** Instructions for the task **
Wherever the word "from" appears in a line of the data, that line should be copied.

** Data below **
......

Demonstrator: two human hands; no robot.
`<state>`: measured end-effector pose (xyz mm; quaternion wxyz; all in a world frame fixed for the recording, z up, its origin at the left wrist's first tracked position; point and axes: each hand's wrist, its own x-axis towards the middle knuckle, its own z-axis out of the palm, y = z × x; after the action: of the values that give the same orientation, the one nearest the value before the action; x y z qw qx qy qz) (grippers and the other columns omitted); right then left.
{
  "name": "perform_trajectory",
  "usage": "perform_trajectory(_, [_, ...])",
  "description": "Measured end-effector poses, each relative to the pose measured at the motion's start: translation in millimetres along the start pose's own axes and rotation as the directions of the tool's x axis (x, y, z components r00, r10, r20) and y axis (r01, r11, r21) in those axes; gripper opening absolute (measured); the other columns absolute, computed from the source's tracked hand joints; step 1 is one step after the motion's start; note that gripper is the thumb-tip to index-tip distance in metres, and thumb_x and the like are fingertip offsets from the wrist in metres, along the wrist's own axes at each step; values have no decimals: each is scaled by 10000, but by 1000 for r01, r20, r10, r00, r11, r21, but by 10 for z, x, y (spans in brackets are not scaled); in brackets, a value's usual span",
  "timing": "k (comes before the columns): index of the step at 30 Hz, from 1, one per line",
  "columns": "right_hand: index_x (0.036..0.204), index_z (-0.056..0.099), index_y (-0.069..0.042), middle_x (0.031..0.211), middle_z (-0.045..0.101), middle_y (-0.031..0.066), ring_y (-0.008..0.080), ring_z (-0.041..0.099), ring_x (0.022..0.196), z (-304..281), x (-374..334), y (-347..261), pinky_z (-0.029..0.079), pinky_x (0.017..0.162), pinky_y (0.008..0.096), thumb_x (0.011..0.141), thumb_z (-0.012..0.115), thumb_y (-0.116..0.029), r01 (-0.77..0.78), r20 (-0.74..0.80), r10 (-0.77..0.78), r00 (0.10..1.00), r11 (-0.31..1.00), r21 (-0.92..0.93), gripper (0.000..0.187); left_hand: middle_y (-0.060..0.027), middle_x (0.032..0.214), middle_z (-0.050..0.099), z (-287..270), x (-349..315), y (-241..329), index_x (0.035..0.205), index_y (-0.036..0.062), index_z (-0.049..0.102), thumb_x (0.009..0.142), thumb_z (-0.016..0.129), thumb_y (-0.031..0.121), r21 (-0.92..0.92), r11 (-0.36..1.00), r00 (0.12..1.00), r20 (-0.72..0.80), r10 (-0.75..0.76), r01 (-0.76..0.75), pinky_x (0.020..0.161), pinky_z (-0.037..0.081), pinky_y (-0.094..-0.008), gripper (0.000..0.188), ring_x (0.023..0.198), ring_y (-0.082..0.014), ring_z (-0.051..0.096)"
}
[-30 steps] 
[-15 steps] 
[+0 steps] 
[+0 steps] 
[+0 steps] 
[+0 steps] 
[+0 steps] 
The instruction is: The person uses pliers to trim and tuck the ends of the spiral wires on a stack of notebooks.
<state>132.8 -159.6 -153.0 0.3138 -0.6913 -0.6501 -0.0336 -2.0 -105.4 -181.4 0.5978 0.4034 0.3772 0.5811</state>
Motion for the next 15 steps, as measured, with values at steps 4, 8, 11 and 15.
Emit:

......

** Result below **
  "description": "Measured end-effector poses, each relative to the pose measured at the motion's start: translation in millimetres along the start pose's own axes and rotation as the directions of the tool's x axis (x, y, z components r00, r10, r20) and y axis (r01, r11, r21) in those axes; gripper opening absolute (measured); the other columns absolute, computed from the source's tracked hand joints; step 1 is one step after the motion's start; note that gripper is the thumb-tip to index-tip distance in metres, and thumb_x and the like are fingertip offsets from the wrist in metres, along the wrist's own axes at each step; values have no decimals: each is scaled by 10000, but by 1000 for r01, r20, r10, r00, r11, r21, but by 10 for z, x, y (spans in brackets are not scaled); in brackets, a value's usual span",
  "timing": "k (comes before the columns): index of the step at 30 Hz, from 1, one per line",

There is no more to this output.